Friday, May 30, 2008

IntelliJ Diana Growls

That was a surprise: I downloaded IntelliJ 8 preview (Diana) and after it compiles, it uses Growl (the centralized Mac notification app) to inform me that its completed. Nice. Screenshot

I'm also experimenting with using the Mac OS X look and feel (rather than Alloy). I had used Alloy in the past for performance reasons but IntelliJ 8 feels a bit faster. In addition, it's nice having the menu bar be where it's supposed to be ... the Mac look and feel puts it on the Mac menu bar, but Alloy puts it, Windows-style, in each top-level frame.

Thursday, May 29, 2008

Nearly ready for 5.0.12

Tapestry 5.0.12 will be available pretty soon; I'm working on one very important component that's tricky to get Just Right: AjaxFormLoop. This is a component that allows you to dynamically add and remove rows (or divs, list items, whatever) that represent detail objects under a master object ... think line items in an invoice. The trick, of course, it to make it useful as-is, and to make it easy to customize it. It takes a bit of state-management gymnastics to make everything work just right, but it's almost there.

I expect to get this finished up in the next couple of days along with other work, and create a 5.0.12 release early next week.

Thursday, May 15, 2008

Tapestry 5 with NetBeans

At NFJS Boston last month, I ran into Alex Kotchnev. We had a number of chats about Tapestry and spurring wide adoption. I'm still working on some of those ideas. He's a NetBeans user whereas most of the documentation assumes Eclipse or IDEA. He's posted a blog about use Tapestry in NetBeans; specifically, using the Maven support to avoid typing the dreaded Maven project creation incantation.

Monday, May 12, 2008

Tapestry for Nonbelievers at InfoQ

Renat and Igor's long awaited article, Tapestry for Nonbelievers is finally available. Check it out!

My only real criticism is that, had they focused on Hibernate, some of the code that switches back and forth between entities and entity ids would be handled automatically by tapestry-hibernate.

They're promising to follow through with more articles. I welcome it!

Wednesday, May 07, 2008

Improvements to the Tapestry 5 Tutorial

I spent some time yesterday revamping the Tapestry 5 Tutorial; you can see the updates at the nightly build site.

In short order we turned the Address object into a Hibernate entity, and stored it in a MySQL database, then used a Grid to show the added Addresses. Later improvements to the Tutorial will show editting and removal of Addresses.

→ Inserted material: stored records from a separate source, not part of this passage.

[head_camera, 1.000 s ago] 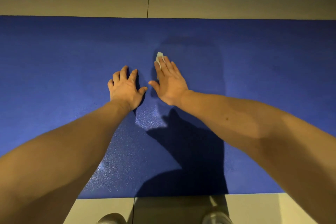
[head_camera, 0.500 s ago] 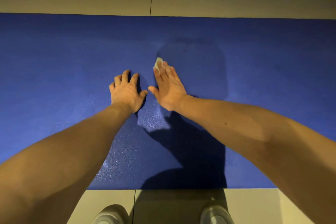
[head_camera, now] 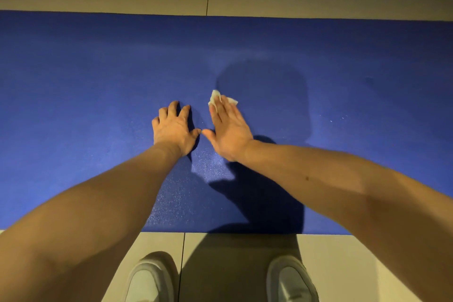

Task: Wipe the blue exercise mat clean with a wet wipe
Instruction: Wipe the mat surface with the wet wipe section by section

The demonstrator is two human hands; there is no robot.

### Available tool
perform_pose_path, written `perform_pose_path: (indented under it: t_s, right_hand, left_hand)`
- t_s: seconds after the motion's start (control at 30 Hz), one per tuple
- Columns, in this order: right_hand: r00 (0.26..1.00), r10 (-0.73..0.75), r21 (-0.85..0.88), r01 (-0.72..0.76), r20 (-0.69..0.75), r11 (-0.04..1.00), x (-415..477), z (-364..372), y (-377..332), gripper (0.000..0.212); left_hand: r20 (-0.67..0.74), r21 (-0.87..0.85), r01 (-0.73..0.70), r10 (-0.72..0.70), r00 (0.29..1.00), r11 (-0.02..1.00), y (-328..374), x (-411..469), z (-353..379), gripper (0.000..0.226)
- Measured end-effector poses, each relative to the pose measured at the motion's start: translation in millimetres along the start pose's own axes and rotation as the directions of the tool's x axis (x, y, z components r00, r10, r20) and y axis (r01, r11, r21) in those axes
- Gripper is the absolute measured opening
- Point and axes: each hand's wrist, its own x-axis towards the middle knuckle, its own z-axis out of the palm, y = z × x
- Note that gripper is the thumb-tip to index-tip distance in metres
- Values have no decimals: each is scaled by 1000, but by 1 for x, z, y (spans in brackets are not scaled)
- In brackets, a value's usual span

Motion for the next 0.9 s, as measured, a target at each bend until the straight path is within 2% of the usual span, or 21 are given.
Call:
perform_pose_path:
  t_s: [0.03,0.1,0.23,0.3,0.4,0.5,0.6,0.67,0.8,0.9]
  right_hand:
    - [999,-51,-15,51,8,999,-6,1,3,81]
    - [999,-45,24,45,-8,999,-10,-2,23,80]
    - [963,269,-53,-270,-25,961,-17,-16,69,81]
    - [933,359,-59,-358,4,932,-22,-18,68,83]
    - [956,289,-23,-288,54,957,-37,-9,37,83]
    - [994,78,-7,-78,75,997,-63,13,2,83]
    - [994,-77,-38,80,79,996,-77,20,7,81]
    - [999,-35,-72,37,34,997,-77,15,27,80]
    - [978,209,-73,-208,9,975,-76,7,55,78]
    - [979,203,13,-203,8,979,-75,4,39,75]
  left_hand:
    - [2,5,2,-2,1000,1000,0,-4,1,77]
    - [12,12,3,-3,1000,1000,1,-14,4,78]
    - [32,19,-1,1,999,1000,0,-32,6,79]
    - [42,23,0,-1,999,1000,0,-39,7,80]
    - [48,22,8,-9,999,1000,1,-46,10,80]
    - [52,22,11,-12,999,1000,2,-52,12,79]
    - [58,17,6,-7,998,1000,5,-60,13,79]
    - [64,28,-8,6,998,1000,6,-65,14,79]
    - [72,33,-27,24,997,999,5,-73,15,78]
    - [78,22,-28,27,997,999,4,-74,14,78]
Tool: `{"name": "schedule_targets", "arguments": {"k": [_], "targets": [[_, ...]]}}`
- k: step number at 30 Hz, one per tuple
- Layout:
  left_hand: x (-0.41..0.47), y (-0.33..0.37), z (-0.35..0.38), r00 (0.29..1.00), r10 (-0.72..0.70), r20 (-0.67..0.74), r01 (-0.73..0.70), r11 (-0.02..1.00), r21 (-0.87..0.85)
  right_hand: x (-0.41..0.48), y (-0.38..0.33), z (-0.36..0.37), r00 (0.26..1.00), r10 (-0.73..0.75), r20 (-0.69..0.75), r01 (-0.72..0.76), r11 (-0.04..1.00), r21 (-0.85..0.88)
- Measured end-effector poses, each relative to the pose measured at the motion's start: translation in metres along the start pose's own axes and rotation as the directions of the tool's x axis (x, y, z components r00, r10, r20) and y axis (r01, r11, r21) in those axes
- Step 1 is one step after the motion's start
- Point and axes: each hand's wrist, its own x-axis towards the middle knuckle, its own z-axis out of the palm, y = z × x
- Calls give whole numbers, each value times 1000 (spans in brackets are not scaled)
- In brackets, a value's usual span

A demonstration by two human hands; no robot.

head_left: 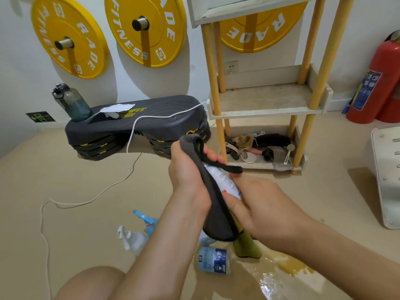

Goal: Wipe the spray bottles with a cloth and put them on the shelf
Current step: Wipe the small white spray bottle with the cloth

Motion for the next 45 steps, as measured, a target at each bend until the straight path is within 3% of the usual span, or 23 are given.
{"name": "schedule_targets", "arguments": {"k": [3,5,7,9,10,11,14,15,17,19,20,22,25,27,29,31,36,39,42,45], "targets": [[-3,6,0,994,-24,107,24,1000,4,3,2,-6,999,-16,42,6,973,231],[-4,8,0,987,-36,154,37,999,-5,5,3,-12,988,17,153,-89,877,473],[-3,10,0,983,-23,181,26,1000,-17,5,4,-20,916,29,400,-343,576,742],[-3,11,0,981,-2,195,14,998,-59,4,0,-29,831,-27,555,-535,231,813],[-3,12,0,982,4,188,12,997,-82,4,-1,-31,822,-33,569,-556,173,813],[-2,13,1,986,8,169,9,995,-100,4,0,-32,825,-24,565,-550,199,811],[3,20,-2,996,78,50,-71,989,-128,4,6,-37,882,7,470,-399,542,740],[8,23,-5,994,110,13,-107,983,-146,4,8,-41,904,12,427,-344,613,711],[15,26,-11,991,136,-10,-136,975,-174,3,11,-48,944,24,328,-272,618,738],[15,20,-11,996,55,72,-45,991,-128,5,7,-49,975,40,219,-197,609,768],[11,15,-8,991,-4,132,16,996,-89,6,4,-45,987,54,152,-150,654,741],[0,2,2,982,-31,187,31,1000,5,8,1,-30,998,64,-28,-37,817,576],[-9,-18,9,989,102,104,-117,982,151,9,-1,-10,981,72,-178,-25,967,255],[-13,-28,8,978,198,64,-208,924,321,13,0,-8,973,109,-203,-71,980,187],[-19,-42,5,954,253,162,-299,855,425,17,2,-11,967,148,-206,-100,969,227],[-21,-49,4,933,253,256,-344,836,427,17,1,-14,971,192,-142,-144,945,294],[-12,-41,-2,905,349,243,-419,831,365,12,-6,-20,990,138,-1,-124,892,434],[-7,-37,-2,834,495,243,-548,698,460,8,-8,-24,994,101,-47,-64,868,492],[1,-34,-5,763,606,225,-600,533,597,4,-12,-25,977,184,-104,-65,727,683],[5,-36,-9,771,619,149,-553,535,638,0,-9,-19,956,250,-151,-81,725,684]]}}
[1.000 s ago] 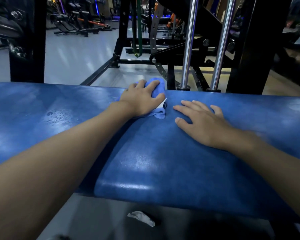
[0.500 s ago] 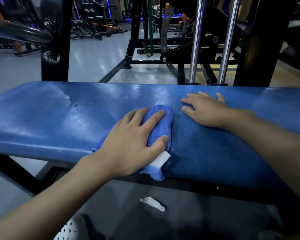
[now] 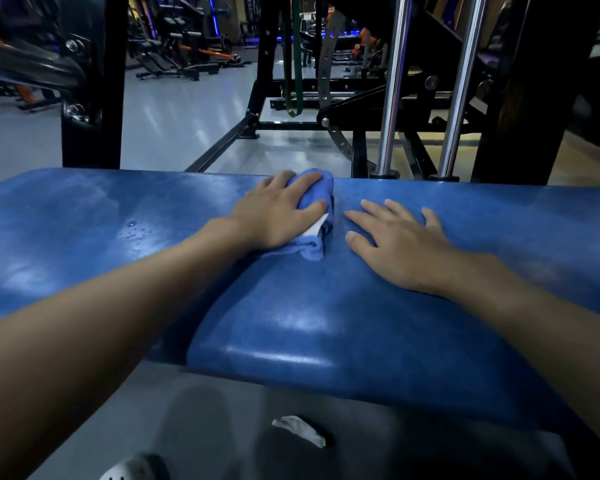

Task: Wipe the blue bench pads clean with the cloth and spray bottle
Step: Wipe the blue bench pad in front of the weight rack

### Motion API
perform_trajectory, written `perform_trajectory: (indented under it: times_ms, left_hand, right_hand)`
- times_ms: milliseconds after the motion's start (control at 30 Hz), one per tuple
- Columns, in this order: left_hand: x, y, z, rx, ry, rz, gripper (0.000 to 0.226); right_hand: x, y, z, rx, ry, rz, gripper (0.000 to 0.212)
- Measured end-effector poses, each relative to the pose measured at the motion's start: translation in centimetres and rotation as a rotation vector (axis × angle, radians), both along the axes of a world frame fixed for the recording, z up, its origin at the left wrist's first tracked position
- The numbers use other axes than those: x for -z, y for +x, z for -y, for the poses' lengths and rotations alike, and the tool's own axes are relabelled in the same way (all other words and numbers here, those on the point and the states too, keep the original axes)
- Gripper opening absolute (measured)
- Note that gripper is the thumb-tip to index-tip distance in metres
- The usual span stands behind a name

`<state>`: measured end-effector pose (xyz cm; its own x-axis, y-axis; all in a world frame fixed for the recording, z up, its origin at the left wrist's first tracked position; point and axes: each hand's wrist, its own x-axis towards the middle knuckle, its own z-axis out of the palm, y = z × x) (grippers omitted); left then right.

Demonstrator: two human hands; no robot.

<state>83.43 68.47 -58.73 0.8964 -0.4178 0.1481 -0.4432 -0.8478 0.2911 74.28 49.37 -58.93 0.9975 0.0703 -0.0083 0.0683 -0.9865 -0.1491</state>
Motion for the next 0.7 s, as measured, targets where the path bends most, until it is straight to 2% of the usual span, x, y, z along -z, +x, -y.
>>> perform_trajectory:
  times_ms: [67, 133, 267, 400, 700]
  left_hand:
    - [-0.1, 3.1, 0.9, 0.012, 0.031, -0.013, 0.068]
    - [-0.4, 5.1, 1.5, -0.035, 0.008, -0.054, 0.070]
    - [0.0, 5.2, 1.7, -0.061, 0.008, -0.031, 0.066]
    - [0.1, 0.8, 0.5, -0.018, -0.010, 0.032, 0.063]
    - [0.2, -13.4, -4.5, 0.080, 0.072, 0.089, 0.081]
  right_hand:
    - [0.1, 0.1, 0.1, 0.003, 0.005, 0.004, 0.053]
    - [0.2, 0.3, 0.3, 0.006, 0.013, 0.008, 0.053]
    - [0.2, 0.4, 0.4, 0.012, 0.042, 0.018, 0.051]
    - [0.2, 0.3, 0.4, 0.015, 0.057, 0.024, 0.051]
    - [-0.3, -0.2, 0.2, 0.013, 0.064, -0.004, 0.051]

I think the correct reaction to this would be "Dude, where's my code?". The application code for this app is so small you'd think something was missing. But that's what's Tapestry is all about ... providing the structure so that the framework can do the busy work.

I also updated some of the existing screen shots to show the "error bubbles" style of client-side validation that's been in T5 for quite some time.

People have been pining for a 5.0.12 release, but I'm glad I've been holding it back; I've been having a chance to fix bugs, and finding many annoyances as I work on a client project. Working in earnest on a project is always the best way to find the rough edges, and the end result is much more polished.

I think I must be a harsher critic of Tapestry than most; I frequently add bugs along the lines of "when I screw up, Tapestry should tell me how to fix it".